### Prompt
Your reply should consist only of the lines from the one holding "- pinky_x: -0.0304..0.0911" to the last line of the data below, written out exactly and without pictures.
•••••
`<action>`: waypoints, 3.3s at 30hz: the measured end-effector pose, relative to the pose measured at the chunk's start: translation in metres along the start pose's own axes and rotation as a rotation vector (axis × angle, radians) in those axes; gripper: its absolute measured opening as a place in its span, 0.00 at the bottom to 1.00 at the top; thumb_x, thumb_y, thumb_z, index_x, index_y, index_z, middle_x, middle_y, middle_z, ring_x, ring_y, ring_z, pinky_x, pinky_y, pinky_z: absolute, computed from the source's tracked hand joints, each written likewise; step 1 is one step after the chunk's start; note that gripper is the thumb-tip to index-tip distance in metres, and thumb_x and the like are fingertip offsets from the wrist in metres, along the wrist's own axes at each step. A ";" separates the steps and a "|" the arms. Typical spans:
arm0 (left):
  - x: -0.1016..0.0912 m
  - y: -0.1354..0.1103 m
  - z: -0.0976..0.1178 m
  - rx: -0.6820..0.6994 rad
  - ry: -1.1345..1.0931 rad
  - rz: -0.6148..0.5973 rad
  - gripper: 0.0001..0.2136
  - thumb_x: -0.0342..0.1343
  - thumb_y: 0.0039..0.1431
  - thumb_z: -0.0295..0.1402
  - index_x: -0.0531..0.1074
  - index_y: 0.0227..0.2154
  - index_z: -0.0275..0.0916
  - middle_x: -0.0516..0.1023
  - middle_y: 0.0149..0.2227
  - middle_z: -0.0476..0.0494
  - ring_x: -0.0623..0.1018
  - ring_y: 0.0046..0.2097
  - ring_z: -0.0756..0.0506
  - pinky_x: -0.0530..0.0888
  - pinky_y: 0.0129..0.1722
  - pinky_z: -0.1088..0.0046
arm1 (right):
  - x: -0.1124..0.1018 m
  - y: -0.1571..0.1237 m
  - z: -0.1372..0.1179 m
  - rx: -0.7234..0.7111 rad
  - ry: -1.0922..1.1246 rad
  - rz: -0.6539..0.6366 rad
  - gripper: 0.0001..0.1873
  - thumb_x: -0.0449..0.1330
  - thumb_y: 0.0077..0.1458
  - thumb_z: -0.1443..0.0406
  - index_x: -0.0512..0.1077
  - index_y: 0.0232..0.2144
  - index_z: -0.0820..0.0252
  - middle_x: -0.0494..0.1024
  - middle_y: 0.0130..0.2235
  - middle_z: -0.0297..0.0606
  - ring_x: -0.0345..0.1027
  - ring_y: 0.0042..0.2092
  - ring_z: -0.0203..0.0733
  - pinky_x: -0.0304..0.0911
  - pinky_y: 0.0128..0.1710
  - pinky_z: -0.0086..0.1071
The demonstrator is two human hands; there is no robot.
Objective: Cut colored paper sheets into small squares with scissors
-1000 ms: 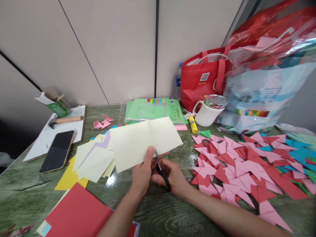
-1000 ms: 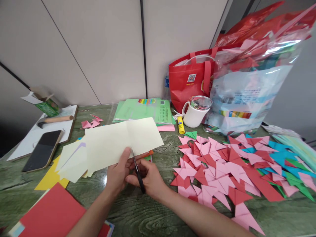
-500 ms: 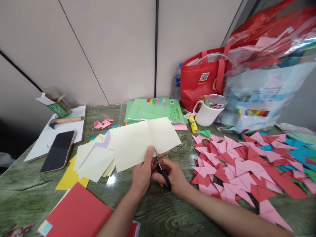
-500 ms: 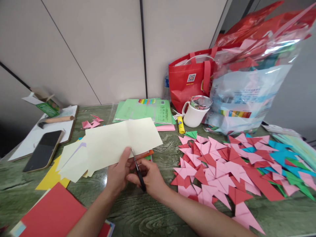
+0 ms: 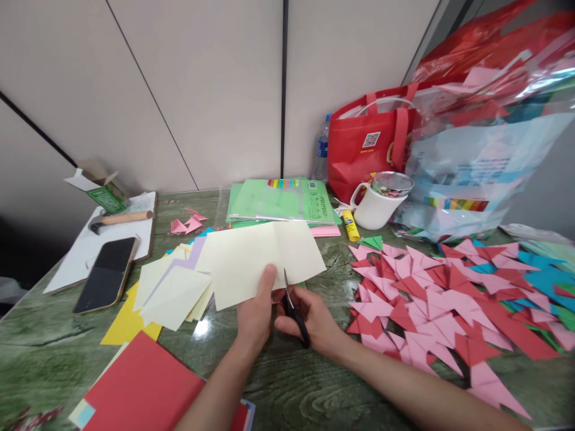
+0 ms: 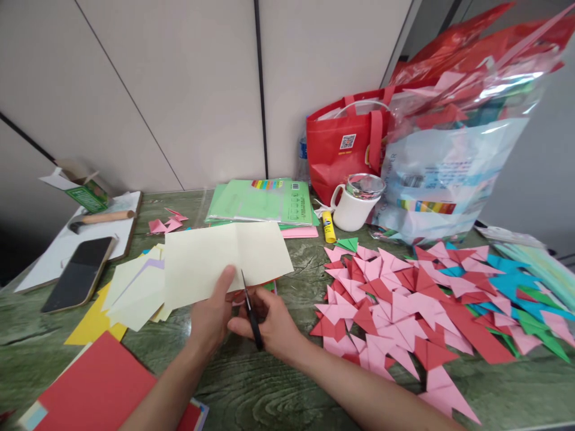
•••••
### Result for this task
  - pinky_x: -0.0304..0.0911
  - pinky_y: 0.0128..0.1710
  - pinky_z: -0.0086..0.1071
The demonstrator is two human hands; there is no robot.
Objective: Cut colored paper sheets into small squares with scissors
-1000 ms: 
-1000 ms: 
-500 ms: 
-500 ms: 
+0 ms: 
+0 ms: 

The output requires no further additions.